Avoiding driver timeouts How do I avoid driver timeouts?

It appears that if a kernel keeps the device busy for more than a couple of seconds, Windows or the Nvidia driver resets the device and trashes everything. Sigh.

Obviously, I have to split my process into multiple smaller units the will execute in sequence. Because of the enormous complexity of the algorithm, preserving states between kernel launches is going to be a major PITA. So, I have a few questions before I bite the bullet:

  1. Is there any way I can disable this timeout, or set it to a larger value?
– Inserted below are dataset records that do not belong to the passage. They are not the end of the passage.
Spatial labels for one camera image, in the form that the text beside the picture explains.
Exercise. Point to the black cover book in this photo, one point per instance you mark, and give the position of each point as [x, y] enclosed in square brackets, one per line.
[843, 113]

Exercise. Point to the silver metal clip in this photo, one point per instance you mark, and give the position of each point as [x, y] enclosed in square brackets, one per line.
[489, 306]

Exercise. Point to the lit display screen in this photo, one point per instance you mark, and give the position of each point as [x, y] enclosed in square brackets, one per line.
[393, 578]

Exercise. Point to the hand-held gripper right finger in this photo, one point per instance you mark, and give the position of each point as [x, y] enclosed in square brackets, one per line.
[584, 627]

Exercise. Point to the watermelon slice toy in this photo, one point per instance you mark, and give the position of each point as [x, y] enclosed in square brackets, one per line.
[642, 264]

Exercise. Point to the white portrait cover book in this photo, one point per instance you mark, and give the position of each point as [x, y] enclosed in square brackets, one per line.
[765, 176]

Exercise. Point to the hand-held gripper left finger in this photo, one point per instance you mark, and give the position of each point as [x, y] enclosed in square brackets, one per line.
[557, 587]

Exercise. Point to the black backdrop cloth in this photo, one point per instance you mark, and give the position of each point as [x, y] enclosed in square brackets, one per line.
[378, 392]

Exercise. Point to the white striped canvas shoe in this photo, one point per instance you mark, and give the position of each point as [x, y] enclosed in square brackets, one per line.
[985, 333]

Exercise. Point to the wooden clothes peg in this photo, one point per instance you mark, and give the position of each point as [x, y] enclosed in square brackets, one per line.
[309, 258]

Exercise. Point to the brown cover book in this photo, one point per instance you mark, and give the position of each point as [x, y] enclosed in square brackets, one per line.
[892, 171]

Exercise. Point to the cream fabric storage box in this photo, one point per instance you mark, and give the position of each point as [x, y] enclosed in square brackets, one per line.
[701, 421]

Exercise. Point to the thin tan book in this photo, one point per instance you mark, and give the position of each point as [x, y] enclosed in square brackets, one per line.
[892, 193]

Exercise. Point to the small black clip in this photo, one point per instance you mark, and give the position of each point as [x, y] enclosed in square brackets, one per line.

  2. What, exactly, do I need to do between kernel launches to reset the timeout counter? I tried an experiment in which I just repeatedly launched a smaller kernel. After several dozen consecutive back-to-back launches, each running for about a quarter of a second, the driver crashed on a timeout. So obviously just letting the kernel finish and then re-launching it is not the answer. I cannot do a cudaThreadExit because that would clear global memory and force me to transmit a boatload of data between kernel launches. What do I need to do between launches?

Tim

The timeout is supposed to be per-kernel launch (it certainly worked that way on any other system I’ve used), so if launching short kernels still triggering driver crashes, you have a different problem.

Seibert - I think you are right. That test was for a large, complex kernel. I just wrote a small custom kernel and could not reproduce my prior results. So it appears to be per-kernel. Thanks! But this still leaves me with the horrendous problem of rewriting my gigantic, complex kernel in such a way that it can execute in sequential launch segments That’s so silly! Here I am in an intensely parallel environment, and I need to serialize my code!

While the kernel is running, if I move the mouse the cursor moves on the screen, so Windows is obviously communicating with the video card just fine during the computation. So what is its problem??? Why does it insist on shutting me down? I hope I can find a way to disable that timeout, or at least raise the limit.

Tim

Maybe this will help. Its an IBM Linux-based OS, but the example indicates its possible. I’m thinking its very OS and platform dependent so a specific solution is going to take you deep into the OS driver layer.

http://publib.boulder.ibm.com/infocenter/l…pmiwatchdog.htm

Al

Sounds like your problem is that you have a monitor attached to the card… if I recall corectly, you can only run for 5 seconds at a time on a card with monitor attached (as an overheating precaution I believe). The best solution is to either set it up as a headless node or get a second card for your monitor.

Sounds like your problem is that you have a monitor attached to the card… if I recall corectly, you can only run for 5 seconds at a time on a card with monitor attached (as an overheating precaution I believe). The best solution is to either set it up as a headless node or get a second card for your monitor.

  1. Use a no monitor attched card.
  2. Run your program in Unix/Linux with no x-windows lunched.
  1. Use a no monitor attched card.
  2. Run your program in Unix/Linux with no x-windows lunched.